The State of the Corporate Transparency Act is Anything But Clear
On March 1, 2024, the Northern District of Alabama declared the Corporate Transparency Act (the “Act”) unconstitutional. In the case, the National Small Business Association alleged that the Act was vague and unduly burdensome on small businesses, an infringement on states’ powers to govern businesses, and would potentially place personal information of its members at unnecessary risk. While this decision, now on appeal, does bring into question the validity of the Act as implemented by FinCEN, it does not provide the ability for anyone other than the parties to this specific action to delay their compliance. In a statement made by FinCEN, it reiterated this fact by stating:
“While this litigation is ongoing, FinCEN will continue to implement the Corporate Transparency Act as required by Congress, while complying with the court’s order. Other than the particular individuals and entities subject to the court’s injunction… reporting companies are still required to comply with the law and file beneficial ownership reports as provided in FinCEN’s regulations.”

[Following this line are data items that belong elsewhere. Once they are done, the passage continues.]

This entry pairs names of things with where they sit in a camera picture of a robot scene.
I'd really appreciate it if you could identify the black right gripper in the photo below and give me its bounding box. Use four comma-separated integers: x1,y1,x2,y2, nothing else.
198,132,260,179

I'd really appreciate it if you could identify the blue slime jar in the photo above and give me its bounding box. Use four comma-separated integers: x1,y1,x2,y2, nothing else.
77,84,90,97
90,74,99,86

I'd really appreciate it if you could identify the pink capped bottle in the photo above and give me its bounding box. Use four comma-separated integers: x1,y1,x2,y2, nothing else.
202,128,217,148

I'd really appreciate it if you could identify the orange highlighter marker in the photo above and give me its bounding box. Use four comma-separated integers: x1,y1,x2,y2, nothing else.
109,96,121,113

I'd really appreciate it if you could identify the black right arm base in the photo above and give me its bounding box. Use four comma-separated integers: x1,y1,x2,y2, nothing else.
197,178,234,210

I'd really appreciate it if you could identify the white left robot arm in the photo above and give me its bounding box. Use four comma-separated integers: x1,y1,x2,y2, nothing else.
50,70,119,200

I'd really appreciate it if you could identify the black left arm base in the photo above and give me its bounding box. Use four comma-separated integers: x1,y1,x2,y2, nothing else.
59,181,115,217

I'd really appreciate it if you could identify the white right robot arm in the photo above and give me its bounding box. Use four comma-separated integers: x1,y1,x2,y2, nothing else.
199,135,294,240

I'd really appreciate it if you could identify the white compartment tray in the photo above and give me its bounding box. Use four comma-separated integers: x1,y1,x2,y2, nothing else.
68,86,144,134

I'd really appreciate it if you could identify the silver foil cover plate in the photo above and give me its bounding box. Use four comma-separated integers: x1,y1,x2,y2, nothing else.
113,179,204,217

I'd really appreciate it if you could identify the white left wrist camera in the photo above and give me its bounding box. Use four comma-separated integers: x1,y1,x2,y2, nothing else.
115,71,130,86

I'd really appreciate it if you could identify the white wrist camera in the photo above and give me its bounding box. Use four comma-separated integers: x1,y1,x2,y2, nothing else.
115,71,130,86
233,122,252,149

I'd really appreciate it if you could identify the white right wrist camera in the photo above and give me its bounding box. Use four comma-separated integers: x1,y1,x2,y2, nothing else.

While FinCEN’s statement does make it clear that on-going compliance with the Act is expected from all non-party reporting companies, it has not addressed several significant barriers to compliance. While the definition of reporting companies and timeframes for reporting are clear, FinCEN has not yet been entirely clear in its instructions relevant to the application of the Act to the beneficial ownership information that should be reported by trustees holding title to a reporting company through a trust structure. This has left trustees, who desire to comply with the Act, in an uncomfortable position with interpreting who should be reported as the beneficial owner.
Accustomed to regulatory oversight, professional trust companies are working to be in compliance with the Act; however, it remains unclear exactly which individual(s) should be reported in the beneficial ownership registry. Where the reporting company is owned individually, it is clear that anyone (1) owning more than 25% of the company and (2) exercising substantial control over the company should be reported.
That said, where the trust holds title to a reporting company, the answer becomes less clear. The ownership component is simple; however, the substantial control aspect complicates the question. For instance, in a directed trust structure, the investment advisor does not own the reporting company but is the one exercising decisional authority over the entity and thus having substantial control. The trustee in the directed trust holds title to the entity, meeting the first criteria, but exercises substantial control only as directed by the investment advisor.
Is it the investment advisor or the directed trustee that is reported, or both? If we assume it is the trustee and that trustee is a corporate entity, is it simply the trust company reported or is it the officers of the trust company who carry out the day-to-day actions of the trust company? If it is the officers of the trust company, how many of them are reported?
These questions remain unclear to trustees. Many trustees have been seeking independent advice from outside legal counsel; however, the answers are not consistent amongst the various experts. While the preamble to the Act seems to indicate that perhaps individuals working at the trust company should be considered intermediaries or agents of the reporting company instead of beneficial owners since their relationship to the reporting company is only through an exempt entity, it also indicates that FinCEN is hesitant to permit this approach due to concerns that allowing exception would create opportunities for evasion.
For trustees, this answer is likely to lead to over reporting. In an effort to ensure compliance in unclear circumstances, fiduciaries are likely to report at least one of their employees as beneficial owners in the trust structure even though at its heart this is not the true goal of the Act. With the time to comply being now, trustees remain in the difficult position of desiring to comply, but not knowing exactly how.
With the ever-changing regulatory environment creating ever more complexity in the world of trusts, it is more important than ever to have a trustee that can assist in navigating these challenges.
At Commonwealth Trust Company, we have been preparing for the implementation of the Corporate Transparency Act for some time, asking questions and implementing a practical approach to compliance. We will continue to ask questions, seek guidance, and take a solution oriented approach to compliance.
Commonwealth Trust Company is pleased to provide this article as a guide. Commonwealth Trust Company is not engaged in the practice of law and is not providing legal advice by the provision of these materials. Commonwealth Trust Company recommends that clients seek the opinion of their attorney regarding the specific legal and tax issues addressed in this article.